Que M. Preyer me pardonne d’insister sur ces explications hypothétiques, un peu différentes des siennes. La question sur laquelle je hasarde ces quelques doutes est, au dire des hommes compétents, une des plus importantes dont la psychologie infantile ait à s’occuper. « Là, dit M. Morselli, devraient se tourner avec le plus d’attention les observations objectives des psychologues et des éducateurs : je pense, en effet, que les faits psychologiques convenablement étudiés finiraient par abattre le vieil et croulant édifice de la << conscience » comme elle est entendue dans les vieilles écoles[1]. » M. Preyer a ouvert la voie, où il s’agit d’entrer avec une prudente audace. Les exemples assez nombreux qu’il a condensés en quelques pages sont de nature à appeler des observations nouvelles, et d’autant mieux que leur interprétation satisfera moins complètement les esprits difficiles. S’il n’a pas toujours saisi la vraie raison des faits, il aura suggéré l’idée d’en chercher d’autres. C’est uniquement en vue de cet intérêt supérieur que je me permets d’appuyer sur mes réserves, moi qui aurais autrement si peu le droit d’en faire.

M. Preyer nous montre son enfant âgé de dix mois, qui, après avoir frappé la table avec force, tout à coup se frappe lui-même sur la bouche, puis, quelques instants après, se donne un coup sur la tête, au-dessus de l’oreille.
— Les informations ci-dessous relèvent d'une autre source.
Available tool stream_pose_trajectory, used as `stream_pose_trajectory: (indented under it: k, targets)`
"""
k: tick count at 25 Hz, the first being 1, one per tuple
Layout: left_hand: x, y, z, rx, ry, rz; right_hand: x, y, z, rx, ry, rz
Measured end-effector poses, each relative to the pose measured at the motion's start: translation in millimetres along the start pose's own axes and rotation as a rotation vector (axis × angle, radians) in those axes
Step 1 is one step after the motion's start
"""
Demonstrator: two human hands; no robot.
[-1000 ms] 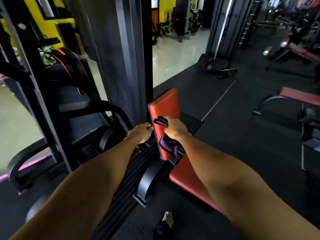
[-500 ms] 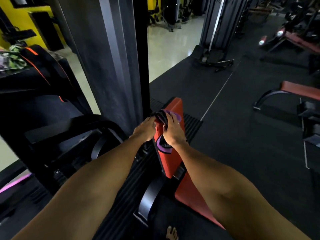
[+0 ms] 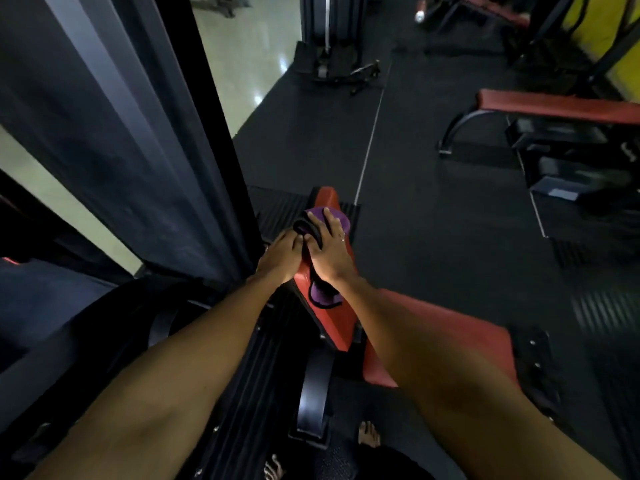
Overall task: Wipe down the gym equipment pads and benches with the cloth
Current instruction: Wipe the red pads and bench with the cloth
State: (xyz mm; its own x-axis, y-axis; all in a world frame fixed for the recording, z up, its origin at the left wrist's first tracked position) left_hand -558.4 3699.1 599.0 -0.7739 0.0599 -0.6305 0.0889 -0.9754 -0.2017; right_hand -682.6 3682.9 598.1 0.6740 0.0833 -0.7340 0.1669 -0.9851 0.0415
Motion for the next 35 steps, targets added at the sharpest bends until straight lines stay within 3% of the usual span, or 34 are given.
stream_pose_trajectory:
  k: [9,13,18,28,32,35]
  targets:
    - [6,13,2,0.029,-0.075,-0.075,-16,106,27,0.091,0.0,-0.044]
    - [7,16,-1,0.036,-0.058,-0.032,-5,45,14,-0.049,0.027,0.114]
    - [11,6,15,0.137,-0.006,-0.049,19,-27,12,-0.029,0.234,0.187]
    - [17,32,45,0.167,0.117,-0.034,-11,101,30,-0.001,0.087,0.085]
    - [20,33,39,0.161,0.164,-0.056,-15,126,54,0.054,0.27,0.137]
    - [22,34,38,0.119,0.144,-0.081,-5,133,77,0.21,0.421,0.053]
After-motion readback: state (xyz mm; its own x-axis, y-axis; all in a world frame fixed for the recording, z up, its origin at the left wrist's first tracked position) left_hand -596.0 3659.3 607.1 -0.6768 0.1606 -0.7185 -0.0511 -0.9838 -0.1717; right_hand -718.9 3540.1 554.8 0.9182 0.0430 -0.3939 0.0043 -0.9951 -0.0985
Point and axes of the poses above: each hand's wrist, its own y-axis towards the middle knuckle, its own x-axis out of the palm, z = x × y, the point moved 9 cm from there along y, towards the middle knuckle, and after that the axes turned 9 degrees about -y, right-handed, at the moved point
Le père croit remarquer que l’enfant fait une distinction entre se frapper soi-même, sur sa tête résistante, et frapper un objet extérieur et dur quelconque. Rien ne m’assure que l’enfant ait eu cette pensée en ce moment pour la première fois, et qu’elle ne se soit pas déjà vaguement ébauchée dans son esprit. Au treizième mois, il se frappe souvent la tête, « comme pour faire des expériences ». J’admets qu’il fasse ainsi en réalité des expériences, même très variées. En avons-nous le droit de les apprécier dans le sens de M. Preyer ? « Il fait ainsi, sans doute, des expériences sur la résistance de son propre corps, peut-être sur la direction de la tête, car à chaque coup de pouce contre la tempe, il se fait un bruit sourd. Peu de temps auparavant l’enfant a découvert l’objectivité des doigts grâce à des morsures involontaires et douloureuses ; au quinzième mois même, il se mordait encore de telle façon qu’il criait de

  1. Une enquete psychologique sur l’enfance, p. 10 ; art.  publié dans la Rivista pedagogica italiana, et qui a paru en brochure chez Camilla et Bertolero, Turin, 1887.